如果 search.py 返回了 `score` 字段,用它排序;Brave 结果没有 score 的,用同样的意图权重公式补算。
---
## Phase 3.5: 引用追踪(Thread Pulling)
当搜索结果中包含 GitHub issue/PR 链接,且意图为 Status 或 Exploratory 时,自动触发引用追踪。
### 自动触发条件
- 意图为 `status` 或 `exploratory`
- 搜索结果中包含 `github.com/.../issues/` 或 `github.com/.../pull/` URL
### 方式 1: search.py --extract-refs(批量)
在搜索结果上直接提取引用图,无需额外调用:
```bash
python3 search.py "OpenClaw config validation bug" --mode deep --intent status --extract-refs
```
输出中会多一个 `refs` 字段,包含每个结果 URL 的引用列表。
也可以跳过搜索,直接对已知 URL 提取引用:
```bash
python3 search.py --extract-refs-urls "https://github.com/owner/repo/issues/123" "https://github.com/owner/repo/issues/456"
```
### 方式 2: fetch-thread(单 URL 深度抓取)
对单个 URL 拉取完整讨论流 + 结构化引用:
```bash
python3 fetch_thread.py "https://github.com/owner/repo/issues/123" --format json
python3 fetch_thread.py "https://github.com/owner/repo/issues/123" --format markdown
python3 fetch_thread.py "https://github.com/owner/repo/issues/123" --extract-refs-only
```
GitHub 场景(issue/PR):通过 API 拉取正文 + 全部 comments + timeline 事件(cross-references、commits),提取:
- Issue/PR 引用(#123、owner/repo#123)
- Duplicate 标记
- Commit 引用
- 关联 PR/issue(timeline cross-references)
- 外部 URL
通用 web 场景:web fetch + 正则提取引用链接。
### Agent 执行流程
```
Step 1: search-layer 搜索 → 获取初始结果
Step 2: search.py --extract-refs 或 fetch-thread → 提取线索图
Step 3: Agent 筛选高价值线索(LLM 判断哪些值得追踪)
Step 4: fetch-thread 深度抓取每个高价值线索
Step 5: 重复 Step 2-4,直到信息闭环或达到深度限制(建议 max_depth=3)
```
---
## Phase 4: 结果排序
### 评分公式
```
score = w_keyword × keyword_match + w_freshness × freshness_score + w_authority × authority_score
```
权重由意图决定(见 Phase 1 表格)。各分项:
- **keyword_match** (0-1):查询词在标题+摘要中的覆盖率
- **freshness_score** (0-1):基于发布日期,越新越高(无日期=0.5)

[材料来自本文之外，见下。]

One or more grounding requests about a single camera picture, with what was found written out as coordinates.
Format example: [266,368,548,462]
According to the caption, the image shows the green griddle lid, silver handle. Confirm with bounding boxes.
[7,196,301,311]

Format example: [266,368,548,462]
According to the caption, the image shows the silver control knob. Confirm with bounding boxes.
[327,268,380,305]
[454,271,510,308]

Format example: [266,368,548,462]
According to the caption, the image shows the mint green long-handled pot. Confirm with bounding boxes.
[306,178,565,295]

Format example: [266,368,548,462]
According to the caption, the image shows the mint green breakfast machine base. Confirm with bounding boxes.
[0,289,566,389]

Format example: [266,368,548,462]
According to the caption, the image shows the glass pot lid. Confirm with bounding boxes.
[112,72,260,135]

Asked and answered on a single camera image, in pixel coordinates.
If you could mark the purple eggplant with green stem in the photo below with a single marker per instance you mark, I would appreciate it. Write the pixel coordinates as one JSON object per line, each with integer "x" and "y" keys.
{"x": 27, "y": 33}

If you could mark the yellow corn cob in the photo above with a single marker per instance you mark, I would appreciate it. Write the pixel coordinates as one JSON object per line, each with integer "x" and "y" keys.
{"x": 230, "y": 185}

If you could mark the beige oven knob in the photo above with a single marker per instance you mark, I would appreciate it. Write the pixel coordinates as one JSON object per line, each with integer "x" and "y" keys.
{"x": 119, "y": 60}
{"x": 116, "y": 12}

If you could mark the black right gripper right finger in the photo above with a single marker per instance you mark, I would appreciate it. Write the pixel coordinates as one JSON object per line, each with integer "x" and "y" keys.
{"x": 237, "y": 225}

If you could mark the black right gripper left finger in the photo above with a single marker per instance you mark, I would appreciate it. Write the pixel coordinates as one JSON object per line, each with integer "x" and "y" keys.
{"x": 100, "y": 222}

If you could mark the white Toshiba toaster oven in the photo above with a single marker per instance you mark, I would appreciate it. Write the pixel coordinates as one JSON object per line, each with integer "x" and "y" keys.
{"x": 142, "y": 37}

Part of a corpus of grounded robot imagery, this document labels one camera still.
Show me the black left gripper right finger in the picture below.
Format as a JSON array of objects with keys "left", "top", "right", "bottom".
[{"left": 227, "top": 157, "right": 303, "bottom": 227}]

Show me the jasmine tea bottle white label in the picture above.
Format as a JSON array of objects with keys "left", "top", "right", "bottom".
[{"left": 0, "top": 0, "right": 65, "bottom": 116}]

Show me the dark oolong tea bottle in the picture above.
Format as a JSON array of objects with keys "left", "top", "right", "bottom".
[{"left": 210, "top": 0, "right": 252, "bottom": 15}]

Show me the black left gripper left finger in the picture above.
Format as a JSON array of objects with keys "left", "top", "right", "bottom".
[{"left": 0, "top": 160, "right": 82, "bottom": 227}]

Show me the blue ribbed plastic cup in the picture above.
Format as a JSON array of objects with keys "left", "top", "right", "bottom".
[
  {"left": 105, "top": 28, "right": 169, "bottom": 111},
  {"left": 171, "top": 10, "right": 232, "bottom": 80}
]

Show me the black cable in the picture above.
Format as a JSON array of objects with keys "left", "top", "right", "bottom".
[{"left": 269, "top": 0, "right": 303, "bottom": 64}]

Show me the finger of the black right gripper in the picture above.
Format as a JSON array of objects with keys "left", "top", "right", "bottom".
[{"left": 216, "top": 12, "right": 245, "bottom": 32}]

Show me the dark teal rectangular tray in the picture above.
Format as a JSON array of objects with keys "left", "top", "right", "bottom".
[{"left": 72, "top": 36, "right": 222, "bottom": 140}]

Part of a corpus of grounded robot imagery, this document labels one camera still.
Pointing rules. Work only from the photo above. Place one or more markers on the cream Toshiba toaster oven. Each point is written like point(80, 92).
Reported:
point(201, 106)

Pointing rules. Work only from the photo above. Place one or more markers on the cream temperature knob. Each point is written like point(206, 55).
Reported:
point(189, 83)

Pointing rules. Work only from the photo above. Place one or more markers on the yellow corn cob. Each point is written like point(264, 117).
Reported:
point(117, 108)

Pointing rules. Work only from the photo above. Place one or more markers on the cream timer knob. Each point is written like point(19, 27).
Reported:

- **authority_score** (0-1):基于域名权威等级
- Tier 1 (1.0): github.com, stackoverflow.com, 官方文档站
- Tier 2 (0.8): HN, dev.to, 知名技术博客
- Tier 3 (0.6): Medium, 掘金, InfoQ
- Tier 4 (0.4): 其他
> 完整域名评分表见 `references/authority-domains.json`
### Domain Boost
通过 `--domain-boost` 参数手动指定需要加权的域名(匹配的结果权威分 +0.2):
```bash
search.py "query" --mode deep --intent tutorial --domain-boost dev.to,freecodecamp.org
```
推荐搭配:
- Tutorial → `dev.to, freecodecamp.org, realpython.com, baeldung.com`
- Resource → `github.com`
- News → `techcrunch.com, arstechnica.com, theverge.com`
---
## Phase 5: 知识合成
根据结果数量选择合成策略:
### 小结果集(≤5 条)
逐条展示,每条带源标签和评分:
```
1. [Title](url) — snippet... `[brave, exa]` ⭐0.85
2. [Title](url) — snippet... `[tavily]` ⭐0.72
```
### 中结果集(5-15 条)
按主题聚类 + 每组摘要:
```
**主题 A: [描述]**
- [结果1] — 要点... `[source]`
- [结果2] — 要点... `[source]`
**主题 B: [描述]**
- [结果3] — 要点... `[source]`
```
### 大结果集(15+ 条)
高层综述 + Top 5 + 深入提示:
```
[一段综述,概括主要发现]
**Top 5 最相关结果:**
1. ...
2. ...
共找到 N 条结果,覆盖 [源列表]。需要深入哪个方面?
```
### 合成规则
- **先给答案,再列来源**(不要先说"我搜了什么")
- **按主题聚合,不按来源聚合**(不要"Brave 结果:... Exa 结果:...")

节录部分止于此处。